SOURCE MATERIAL

*****

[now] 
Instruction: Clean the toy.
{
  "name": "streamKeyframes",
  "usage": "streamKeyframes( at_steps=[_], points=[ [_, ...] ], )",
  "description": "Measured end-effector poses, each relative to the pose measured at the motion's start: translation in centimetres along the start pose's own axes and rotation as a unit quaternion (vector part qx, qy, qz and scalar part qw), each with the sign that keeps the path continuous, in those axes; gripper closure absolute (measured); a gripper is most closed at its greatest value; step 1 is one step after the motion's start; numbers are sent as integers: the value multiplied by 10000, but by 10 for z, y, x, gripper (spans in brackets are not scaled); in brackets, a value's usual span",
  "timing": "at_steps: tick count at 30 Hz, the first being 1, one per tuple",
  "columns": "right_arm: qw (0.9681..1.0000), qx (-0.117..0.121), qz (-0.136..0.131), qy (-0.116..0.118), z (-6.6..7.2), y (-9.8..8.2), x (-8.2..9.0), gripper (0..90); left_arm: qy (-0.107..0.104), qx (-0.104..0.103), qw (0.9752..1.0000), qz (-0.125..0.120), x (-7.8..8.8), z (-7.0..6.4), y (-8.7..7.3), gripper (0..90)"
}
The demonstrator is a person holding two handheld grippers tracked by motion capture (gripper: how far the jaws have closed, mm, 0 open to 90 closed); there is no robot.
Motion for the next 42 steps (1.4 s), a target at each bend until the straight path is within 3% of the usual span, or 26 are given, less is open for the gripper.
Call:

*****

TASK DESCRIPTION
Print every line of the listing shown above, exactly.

SOLUTION FOR THIS TASK
[now] 
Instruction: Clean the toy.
{
  "name": "streamKeyframes",
  "usage": "streamKeyframes( at_steps=[_], points=[ [_, ...] ], )",
  "description": "Measured end-effector poses, each relative to the pose measured at the motion's start: translation in centimetres along the start pose's own axes and rotation as a unit quaternion (vector part qx, qy, qz and scalar part qw), each with the sign that keeps the path continuous, in those axes; gripper closure absolute (measured); a gripper is most closed at its greatest value; step 1 is one step after the motion's start; numbers are sent as integers: the value multiplied by 10000, but by 10 for z, y, x, gripper (spans in brackets are not scaled); in brackets, a value's usual span",
  "timing": "at_steps: tick count at 30 Hz, the first being 1, one per tuple",
  "columns": "right_arm: qw (0.9681..1.0000), qx (-0.117..0.121), qz (-0.136..0.131), qy (-0.116..0.118), z (-6.6..7.2), y (-9.8..8.2), x (-8.2..9.0), gripper (0..90); left_arm: qy (-0.107..0.104), qx (-0.104..0.103), qw (0.9752..1.0000), qz (-0.125..0.120), x (-7.8..8.8), z (-7.0..6.4), y (-8.7..7.3), gripper (0..90)"
}
The demonstrator is a person holding two handheld grippers tracked by motion capture (gripper: how far the jaws have closed, mm, 0 open to 90 closed); there is no robot.
Motion for the next 42 steps (1.4 s), a target at each bend until the straight path is within 3% of the usual span, or 26 are given, less is open for the gripper.
Call:

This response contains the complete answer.